▶ **Exercise prompt**
Write out every line of the material as it stands, apart from the pictures.

▶ **Collected material**
——

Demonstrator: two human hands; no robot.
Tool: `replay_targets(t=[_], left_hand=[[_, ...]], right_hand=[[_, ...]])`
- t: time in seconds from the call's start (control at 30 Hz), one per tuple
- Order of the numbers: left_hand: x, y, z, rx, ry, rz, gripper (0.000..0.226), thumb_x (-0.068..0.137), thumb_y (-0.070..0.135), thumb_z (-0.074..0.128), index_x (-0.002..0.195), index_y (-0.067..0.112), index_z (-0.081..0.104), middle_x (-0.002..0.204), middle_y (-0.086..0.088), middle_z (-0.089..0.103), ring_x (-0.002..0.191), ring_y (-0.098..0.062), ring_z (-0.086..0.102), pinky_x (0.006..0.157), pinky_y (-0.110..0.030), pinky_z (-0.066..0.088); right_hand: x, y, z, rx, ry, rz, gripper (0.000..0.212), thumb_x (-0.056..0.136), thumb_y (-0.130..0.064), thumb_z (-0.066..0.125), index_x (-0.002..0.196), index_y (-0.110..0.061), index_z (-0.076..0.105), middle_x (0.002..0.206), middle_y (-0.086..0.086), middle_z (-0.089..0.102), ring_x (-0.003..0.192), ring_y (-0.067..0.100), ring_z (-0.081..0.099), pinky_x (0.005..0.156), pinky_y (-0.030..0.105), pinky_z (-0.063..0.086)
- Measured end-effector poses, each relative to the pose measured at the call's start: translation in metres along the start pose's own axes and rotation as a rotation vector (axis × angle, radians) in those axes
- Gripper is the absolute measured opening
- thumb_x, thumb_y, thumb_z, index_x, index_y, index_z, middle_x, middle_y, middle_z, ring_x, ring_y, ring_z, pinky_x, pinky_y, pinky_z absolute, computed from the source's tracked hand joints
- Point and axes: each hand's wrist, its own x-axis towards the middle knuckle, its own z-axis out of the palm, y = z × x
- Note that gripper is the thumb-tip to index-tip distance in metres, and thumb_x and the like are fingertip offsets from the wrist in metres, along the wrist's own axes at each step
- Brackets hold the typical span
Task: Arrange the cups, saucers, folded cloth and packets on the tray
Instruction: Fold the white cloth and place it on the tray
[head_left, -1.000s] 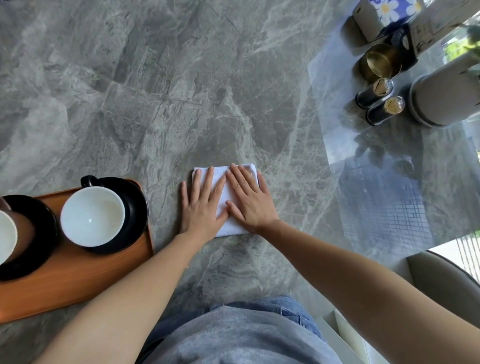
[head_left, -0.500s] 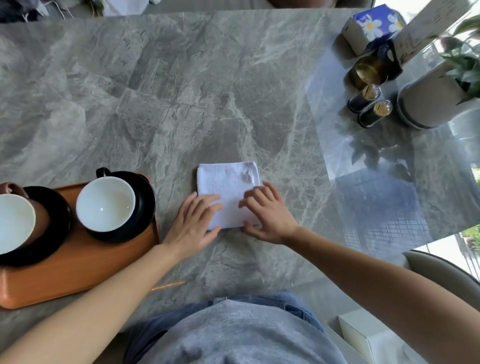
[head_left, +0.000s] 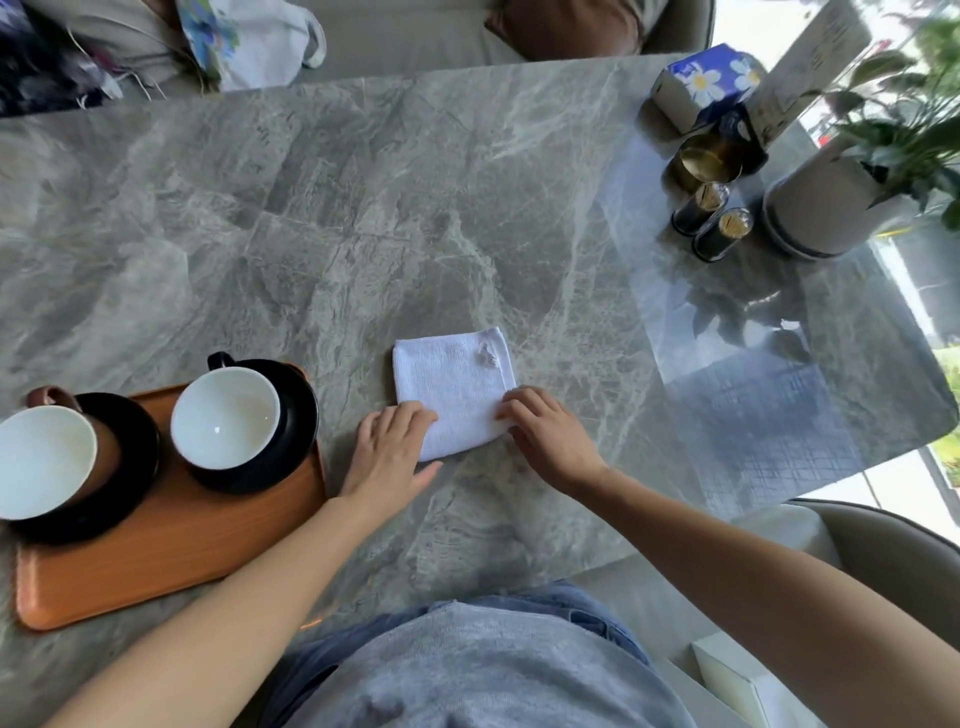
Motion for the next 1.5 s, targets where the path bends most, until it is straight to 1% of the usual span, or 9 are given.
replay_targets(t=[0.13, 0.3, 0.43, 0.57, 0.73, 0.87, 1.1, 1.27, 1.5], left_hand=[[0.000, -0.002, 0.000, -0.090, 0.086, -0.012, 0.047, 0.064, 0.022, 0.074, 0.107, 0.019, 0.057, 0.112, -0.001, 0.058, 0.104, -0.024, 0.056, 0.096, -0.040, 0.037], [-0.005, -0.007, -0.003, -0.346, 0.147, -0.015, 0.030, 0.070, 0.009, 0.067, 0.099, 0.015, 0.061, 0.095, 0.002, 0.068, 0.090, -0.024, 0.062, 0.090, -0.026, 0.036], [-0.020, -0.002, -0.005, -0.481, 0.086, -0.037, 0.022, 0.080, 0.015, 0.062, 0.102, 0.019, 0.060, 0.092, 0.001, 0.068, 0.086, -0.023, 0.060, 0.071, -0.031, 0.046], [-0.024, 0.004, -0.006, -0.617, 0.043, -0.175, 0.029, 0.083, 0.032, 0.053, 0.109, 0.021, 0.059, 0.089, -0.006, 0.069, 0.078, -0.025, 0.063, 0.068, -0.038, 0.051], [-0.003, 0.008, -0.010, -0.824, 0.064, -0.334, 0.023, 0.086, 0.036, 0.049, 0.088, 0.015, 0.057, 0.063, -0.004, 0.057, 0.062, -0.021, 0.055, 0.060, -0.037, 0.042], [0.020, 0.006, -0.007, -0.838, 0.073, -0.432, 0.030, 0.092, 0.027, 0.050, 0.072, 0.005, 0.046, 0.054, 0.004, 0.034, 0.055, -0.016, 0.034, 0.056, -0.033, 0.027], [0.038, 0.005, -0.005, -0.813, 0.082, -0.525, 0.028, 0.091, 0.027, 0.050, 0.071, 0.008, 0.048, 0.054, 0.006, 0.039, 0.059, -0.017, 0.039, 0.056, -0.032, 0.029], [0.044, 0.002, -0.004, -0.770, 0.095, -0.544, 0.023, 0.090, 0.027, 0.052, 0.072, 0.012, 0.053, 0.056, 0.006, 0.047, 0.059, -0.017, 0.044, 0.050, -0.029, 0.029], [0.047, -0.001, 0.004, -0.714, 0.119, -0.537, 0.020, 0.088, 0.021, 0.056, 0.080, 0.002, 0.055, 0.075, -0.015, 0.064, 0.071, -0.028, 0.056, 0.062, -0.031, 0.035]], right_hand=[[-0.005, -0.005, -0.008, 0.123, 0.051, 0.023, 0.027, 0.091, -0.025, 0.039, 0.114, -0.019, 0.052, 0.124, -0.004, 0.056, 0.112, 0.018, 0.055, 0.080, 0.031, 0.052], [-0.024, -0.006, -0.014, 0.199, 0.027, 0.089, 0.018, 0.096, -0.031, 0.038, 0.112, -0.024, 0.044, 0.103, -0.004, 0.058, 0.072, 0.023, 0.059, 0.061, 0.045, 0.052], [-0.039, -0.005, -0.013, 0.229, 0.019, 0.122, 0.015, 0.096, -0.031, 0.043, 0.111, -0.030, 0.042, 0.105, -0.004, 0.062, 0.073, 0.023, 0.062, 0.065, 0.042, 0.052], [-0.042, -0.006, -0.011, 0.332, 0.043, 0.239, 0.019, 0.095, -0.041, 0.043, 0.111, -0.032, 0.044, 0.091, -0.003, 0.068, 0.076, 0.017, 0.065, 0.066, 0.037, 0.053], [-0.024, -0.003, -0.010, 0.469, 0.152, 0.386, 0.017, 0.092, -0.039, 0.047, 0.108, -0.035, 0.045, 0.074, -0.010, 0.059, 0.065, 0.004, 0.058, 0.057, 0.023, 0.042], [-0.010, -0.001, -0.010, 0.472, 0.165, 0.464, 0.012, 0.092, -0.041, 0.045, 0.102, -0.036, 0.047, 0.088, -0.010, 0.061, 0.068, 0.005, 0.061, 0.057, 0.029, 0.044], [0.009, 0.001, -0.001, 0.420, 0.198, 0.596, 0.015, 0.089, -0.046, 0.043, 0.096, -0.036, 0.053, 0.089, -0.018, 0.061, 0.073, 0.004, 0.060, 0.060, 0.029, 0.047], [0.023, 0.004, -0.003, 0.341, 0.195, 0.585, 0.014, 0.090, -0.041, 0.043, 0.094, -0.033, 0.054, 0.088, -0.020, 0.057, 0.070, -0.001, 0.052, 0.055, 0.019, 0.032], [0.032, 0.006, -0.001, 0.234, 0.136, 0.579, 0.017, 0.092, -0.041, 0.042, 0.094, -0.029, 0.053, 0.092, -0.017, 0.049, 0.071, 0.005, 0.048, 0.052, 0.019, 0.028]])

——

▶ **Response below**
Demonstrator: two human hands; no robot.
Tool: `replay_targets(t=[_], left_hand=[[_, ...]], right_hand=[[_, ...]])`
- t: time in seconds from the call's start (control at 30 Hz), one per tuple
- Order of the numbers: left_hand: x, y, z, rx, ry, rz, gripper (0.000..0.226), thumb_x (-0.068..0.137), thumb_y (-0.070..0.135), thumb_z (-0.074..0.128), index_x (-0.002..0.195), index_y (-0.067..0.112), index_z (-0.081..0.104), middle_x (-0.002..0.204), middle_y (-0.086..0.088), middle_z (-0.089..0.103), ring_x (-0.002..0.191), ring_y (-0.098..0.062), ring_z (-0.086..0.102), pinky_x (0.006..0.157), pinky_y (-0.110..0.030), pinky_z (-0.066..0.088); right_hand: x, y, z, rx, ry, rz, gripper (0.000..0.212), thumb_x (-0.056..0.136), thumb_y (-0.130..0.064), thumb_z (-0.066..0.125), index_x (-0.002..0.196), index_y (-0.110..0.061), index_z (-0.076..0.105), middle_x (0.002..0.206), middle_y (-0.086..0.086), middle_z (-0.089..0.102), ring_x (-0.003..0.192), ring_y (-0.067..0.100), ring_z (-0.081..0.099), pinky_x (0.005..0.156), pinky_y (-0.030..0.105), pinky_z (-0.063..0.086)
- Measured end-effector poses, each relative to the pose measured at the call's start: translation in metres along the start pose's own axes and rotation as a rotation vector (axis × angle, radians) in those axes
- Gripper is the absolute measured opening
- thumb_x, thumb_y, thumb_z, index_x, index_y, index_z, middle_x, middle_y, middle_z, ring_x, ring_y, ring_z, pinky_x, pinky_y, pinky_z absolute, computed from the source's tracked hand joints
- Point and axes: each hand's wrist, its own x-axis towards the middle knuckle, its own z-axis out of the palm, y = z × x
- Note that gripper is the thumb-tip to index-tip distance in metres, and thumb_x and the like are fingertip offsets from the wrist in metres, along the wrist's own axes at each step
- Brackets hold the typical span
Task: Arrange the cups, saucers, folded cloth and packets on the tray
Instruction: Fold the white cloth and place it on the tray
[head_left, -1.000s] 
[head_left, -0.500s] 
[head_left, +0.000s] 
Motion for the next 1.5 s, targets where the path bends most, until it is straight to 1% of the usual span, or 9 are given.
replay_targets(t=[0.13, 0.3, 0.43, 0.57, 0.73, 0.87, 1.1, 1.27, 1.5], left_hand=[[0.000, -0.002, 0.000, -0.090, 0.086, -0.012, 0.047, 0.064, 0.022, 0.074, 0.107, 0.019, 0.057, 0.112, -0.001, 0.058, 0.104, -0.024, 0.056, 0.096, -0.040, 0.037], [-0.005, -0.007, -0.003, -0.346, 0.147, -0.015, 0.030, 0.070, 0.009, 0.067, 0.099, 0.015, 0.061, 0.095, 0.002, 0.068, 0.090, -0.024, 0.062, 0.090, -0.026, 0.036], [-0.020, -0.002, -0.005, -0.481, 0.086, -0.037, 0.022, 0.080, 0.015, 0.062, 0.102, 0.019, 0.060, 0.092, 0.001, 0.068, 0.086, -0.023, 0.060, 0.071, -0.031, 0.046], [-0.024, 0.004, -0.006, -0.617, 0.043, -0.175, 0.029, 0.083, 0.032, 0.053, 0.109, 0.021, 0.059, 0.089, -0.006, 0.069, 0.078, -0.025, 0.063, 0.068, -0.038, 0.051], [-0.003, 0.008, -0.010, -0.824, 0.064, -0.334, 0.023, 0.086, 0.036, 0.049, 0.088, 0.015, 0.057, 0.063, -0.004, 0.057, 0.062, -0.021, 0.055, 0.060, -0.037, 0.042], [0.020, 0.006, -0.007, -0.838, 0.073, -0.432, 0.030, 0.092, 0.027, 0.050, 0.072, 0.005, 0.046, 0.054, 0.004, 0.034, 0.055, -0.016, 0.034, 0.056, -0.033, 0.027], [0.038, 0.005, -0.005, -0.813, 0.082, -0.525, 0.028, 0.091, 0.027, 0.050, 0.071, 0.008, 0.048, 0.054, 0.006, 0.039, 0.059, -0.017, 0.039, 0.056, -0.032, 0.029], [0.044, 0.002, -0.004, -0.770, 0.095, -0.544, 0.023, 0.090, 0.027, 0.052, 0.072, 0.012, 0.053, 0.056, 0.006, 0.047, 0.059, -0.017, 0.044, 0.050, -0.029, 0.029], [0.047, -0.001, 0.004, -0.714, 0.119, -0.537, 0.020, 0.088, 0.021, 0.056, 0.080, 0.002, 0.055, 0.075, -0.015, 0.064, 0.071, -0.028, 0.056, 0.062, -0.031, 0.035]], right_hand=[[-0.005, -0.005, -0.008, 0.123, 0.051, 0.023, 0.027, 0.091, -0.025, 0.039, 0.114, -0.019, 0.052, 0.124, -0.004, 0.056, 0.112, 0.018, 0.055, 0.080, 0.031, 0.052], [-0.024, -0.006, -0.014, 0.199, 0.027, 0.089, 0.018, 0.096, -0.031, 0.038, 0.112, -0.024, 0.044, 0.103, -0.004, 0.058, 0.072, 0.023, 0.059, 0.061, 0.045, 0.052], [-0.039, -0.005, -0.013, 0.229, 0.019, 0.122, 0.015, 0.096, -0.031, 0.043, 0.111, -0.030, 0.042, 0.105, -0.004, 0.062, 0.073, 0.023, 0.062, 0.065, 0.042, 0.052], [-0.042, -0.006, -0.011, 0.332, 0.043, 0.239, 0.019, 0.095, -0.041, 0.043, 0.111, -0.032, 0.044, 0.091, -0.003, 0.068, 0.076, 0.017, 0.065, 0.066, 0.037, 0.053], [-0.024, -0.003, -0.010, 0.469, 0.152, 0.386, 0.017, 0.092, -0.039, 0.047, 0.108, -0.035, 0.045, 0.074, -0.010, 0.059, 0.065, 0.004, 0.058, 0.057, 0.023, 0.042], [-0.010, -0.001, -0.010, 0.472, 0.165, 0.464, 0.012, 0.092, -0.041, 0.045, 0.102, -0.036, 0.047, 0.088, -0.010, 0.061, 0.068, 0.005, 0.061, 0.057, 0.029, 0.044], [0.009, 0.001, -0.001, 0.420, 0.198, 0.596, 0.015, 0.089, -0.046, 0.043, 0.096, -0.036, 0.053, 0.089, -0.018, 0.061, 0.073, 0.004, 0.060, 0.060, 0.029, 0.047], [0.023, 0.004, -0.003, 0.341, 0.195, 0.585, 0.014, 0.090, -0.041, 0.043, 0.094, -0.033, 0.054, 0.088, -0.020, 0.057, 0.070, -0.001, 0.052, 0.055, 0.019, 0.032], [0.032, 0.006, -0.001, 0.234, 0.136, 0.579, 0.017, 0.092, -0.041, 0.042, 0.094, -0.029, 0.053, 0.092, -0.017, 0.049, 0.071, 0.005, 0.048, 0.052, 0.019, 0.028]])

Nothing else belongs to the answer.